Michael Mewshaw set off to follow the men's professional tennis tour, planning to bask in the sun and watch the world's best practitioners of a sport he deeply loved. He intended to study the clean, uncluttered geometry of the game, the clarity of wins and losses. He found some of that: the gritty play of Jimmy Connors, working his way back to the top; the emergence of the explosive Ivan Lendl as a world-class player; the frustrations of the lavishly talented John McEnroe.
But Mewshaw found, as well, that the tour was shadowed by a sideshow of girls and drugs, and dominated by never before revealed financial arrangements. He found fixed matches and gambling; he learned of illegal, under-the-table money regularly paid by tournament directors to superstars. He discovered conflicts of interest involving umpires that would cause scandal in any other sport. He unearthed a pattern of activity - much of it involving the most famous, talented, and wealthy athletes on the tour - that led one important tennis figure to confess "Tennis was born in dishonesty and has never grown out of it." Ultimately, Mewshaw also discovered that officials charged with policing the game, when faced with evidence of unsavory or illegal conduct, were more than willing to ignore it.
This remarkable story, exciting, sardonic, shocking, was one of the first in-depth examinations of the professional tennis world, and still holds the power to amaze. After reading it, you may never be able to watch a tennis match the same way again.

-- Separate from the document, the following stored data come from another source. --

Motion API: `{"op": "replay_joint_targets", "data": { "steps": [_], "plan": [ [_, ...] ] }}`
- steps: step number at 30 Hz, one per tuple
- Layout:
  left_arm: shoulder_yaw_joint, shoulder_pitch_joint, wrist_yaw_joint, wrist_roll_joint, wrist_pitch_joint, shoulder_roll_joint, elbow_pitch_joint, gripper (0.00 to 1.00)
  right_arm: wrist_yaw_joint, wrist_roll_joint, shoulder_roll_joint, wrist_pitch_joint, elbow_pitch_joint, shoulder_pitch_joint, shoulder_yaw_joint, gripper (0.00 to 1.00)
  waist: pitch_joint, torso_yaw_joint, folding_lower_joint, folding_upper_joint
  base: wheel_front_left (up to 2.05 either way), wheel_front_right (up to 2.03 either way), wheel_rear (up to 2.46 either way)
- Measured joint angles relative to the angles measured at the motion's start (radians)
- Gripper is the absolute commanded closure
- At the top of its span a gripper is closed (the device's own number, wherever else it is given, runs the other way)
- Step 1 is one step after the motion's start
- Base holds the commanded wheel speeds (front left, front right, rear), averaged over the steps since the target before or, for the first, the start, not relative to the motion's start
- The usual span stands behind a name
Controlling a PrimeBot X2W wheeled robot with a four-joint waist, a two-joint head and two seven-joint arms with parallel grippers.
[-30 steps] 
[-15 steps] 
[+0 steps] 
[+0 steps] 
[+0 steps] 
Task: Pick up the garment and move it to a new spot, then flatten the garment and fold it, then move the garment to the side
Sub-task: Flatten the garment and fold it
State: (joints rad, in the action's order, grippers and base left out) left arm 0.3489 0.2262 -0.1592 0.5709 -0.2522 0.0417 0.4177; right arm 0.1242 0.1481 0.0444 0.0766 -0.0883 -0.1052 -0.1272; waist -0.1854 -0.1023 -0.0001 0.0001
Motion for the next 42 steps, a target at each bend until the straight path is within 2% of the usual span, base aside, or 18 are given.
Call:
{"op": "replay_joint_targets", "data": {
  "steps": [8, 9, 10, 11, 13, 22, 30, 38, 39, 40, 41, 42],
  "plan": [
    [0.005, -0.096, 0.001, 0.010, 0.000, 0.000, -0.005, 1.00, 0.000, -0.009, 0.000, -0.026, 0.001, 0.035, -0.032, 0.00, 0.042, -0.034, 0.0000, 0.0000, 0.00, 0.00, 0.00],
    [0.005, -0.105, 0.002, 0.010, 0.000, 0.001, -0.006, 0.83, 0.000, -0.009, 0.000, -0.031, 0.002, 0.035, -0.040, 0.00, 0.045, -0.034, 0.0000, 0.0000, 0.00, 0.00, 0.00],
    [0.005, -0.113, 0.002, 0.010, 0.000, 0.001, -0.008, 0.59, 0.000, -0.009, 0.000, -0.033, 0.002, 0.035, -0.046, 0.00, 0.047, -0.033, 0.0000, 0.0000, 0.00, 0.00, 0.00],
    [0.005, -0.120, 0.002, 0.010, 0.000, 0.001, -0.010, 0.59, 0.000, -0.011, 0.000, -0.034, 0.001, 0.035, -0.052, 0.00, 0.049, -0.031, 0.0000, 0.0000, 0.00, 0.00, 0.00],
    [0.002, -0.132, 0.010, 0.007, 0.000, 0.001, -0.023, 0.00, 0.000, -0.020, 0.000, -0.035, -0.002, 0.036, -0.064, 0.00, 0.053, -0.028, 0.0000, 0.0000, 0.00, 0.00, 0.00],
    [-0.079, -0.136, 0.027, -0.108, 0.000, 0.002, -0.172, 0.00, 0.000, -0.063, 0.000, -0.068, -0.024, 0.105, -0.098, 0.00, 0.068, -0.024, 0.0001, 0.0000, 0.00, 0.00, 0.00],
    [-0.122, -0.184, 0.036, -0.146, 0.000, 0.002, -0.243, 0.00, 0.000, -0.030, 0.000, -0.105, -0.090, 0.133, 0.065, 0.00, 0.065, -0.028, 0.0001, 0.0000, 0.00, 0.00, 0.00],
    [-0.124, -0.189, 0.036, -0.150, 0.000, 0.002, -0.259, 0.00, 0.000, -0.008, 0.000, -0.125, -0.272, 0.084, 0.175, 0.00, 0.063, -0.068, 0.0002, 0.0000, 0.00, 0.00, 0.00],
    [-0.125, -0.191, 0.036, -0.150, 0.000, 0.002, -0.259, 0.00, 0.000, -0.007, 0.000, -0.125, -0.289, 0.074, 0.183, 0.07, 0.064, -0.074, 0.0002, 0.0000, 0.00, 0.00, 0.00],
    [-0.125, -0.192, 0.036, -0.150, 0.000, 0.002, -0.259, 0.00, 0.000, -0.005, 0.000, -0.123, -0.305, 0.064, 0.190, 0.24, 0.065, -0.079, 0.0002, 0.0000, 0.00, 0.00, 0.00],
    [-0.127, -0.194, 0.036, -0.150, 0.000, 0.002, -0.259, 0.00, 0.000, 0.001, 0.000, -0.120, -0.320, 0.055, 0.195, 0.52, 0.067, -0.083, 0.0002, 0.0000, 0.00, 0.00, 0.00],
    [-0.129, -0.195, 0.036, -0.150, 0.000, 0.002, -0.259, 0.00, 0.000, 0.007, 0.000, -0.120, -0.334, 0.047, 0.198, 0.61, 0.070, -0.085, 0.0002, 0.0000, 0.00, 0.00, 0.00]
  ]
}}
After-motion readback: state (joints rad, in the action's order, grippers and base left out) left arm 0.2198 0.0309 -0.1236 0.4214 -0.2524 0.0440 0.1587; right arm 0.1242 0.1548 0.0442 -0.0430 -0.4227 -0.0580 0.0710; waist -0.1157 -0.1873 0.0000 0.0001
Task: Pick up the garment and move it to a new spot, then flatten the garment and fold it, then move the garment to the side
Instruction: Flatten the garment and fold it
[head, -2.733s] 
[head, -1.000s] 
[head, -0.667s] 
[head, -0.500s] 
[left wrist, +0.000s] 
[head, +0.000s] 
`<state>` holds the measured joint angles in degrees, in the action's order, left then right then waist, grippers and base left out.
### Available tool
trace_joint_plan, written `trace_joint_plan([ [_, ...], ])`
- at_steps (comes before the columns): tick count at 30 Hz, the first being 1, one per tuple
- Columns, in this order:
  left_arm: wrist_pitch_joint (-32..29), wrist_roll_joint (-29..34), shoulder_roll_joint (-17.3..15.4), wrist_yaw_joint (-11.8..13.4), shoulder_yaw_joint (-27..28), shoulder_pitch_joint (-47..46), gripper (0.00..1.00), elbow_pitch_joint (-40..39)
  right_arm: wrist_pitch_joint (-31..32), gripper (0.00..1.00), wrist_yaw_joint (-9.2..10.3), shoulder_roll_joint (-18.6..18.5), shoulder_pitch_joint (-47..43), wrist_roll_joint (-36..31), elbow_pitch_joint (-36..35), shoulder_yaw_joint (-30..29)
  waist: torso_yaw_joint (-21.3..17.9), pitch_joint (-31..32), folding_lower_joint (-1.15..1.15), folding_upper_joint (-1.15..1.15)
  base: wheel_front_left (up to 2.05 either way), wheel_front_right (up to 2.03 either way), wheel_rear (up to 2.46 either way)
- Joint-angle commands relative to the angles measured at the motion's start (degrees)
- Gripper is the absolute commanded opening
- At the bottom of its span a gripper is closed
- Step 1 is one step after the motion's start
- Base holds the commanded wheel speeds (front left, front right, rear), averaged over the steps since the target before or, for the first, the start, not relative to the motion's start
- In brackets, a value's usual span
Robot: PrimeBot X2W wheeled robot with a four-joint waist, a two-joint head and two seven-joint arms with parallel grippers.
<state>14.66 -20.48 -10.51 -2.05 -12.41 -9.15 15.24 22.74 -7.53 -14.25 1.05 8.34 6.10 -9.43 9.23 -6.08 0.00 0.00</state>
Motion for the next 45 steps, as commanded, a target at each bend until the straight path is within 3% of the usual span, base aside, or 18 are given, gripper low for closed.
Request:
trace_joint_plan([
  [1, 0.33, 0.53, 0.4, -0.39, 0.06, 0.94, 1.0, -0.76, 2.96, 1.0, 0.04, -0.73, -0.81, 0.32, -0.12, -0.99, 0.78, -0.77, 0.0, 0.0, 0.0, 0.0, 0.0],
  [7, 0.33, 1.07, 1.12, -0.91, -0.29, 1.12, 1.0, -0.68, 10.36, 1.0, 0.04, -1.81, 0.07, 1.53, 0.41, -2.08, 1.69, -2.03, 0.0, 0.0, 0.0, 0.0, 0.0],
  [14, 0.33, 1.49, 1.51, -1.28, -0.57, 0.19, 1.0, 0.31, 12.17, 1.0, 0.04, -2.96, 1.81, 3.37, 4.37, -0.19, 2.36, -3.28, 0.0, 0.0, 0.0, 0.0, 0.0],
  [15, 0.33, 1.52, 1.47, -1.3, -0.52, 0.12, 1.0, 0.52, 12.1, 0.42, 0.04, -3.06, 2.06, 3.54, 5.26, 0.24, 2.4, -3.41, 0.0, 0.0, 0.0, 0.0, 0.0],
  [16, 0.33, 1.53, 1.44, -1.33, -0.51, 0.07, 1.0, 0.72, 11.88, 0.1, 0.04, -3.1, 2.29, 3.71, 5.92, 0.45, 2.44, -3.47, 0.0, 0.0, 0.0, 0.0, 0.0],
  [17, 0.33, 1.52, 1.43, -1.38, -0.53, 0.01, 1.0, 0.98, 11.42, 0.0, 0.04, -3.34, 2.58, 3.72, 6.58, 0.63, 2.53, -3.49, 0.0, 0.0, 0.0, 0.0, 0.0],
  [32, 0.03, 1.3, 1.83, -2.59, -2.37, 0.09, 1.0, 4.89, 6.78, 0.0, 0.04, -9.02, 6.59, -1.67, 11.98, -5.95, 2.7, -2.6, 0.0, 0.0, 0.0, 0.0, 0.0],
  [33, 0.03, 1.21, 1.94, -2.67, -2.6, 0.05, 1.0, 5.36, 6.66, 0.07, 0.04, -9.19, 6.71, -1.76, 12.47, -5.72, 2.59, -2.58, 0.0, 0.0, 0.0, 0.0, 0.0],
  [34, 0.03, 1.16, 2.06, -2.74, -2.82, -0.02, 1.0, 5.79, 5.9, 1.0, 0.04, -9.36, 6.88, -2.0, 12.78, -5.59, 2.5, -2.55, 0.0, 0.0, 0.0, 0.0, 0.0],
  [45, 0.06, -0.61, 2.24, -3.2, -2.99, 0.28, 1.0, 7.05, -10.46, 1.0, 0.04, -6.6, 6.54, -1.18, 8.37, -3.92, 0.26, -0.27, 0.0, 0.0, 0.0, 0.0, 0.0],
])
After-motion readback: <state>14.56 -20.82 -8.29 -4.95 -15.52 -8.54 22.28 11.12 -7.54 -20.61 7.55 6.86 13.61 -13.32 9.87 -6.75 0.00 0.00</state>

Michael Mewshaw is the author of eleven critically acclaimed novels and more than half a dozen books of nonfiction. He as won a Fulbright, a Guggenheim, and an award from the National Endowment for the Arts for his fiction, and has received various prizes for his investigative journalism, travel writing, and tennis coverage. His articles and reviews have appeared in The New York Times, the Washington Post, Playboy, Los Angeles Times, and in other magazines and newspapers throughout the world. He is married and lives in Key West and Europe.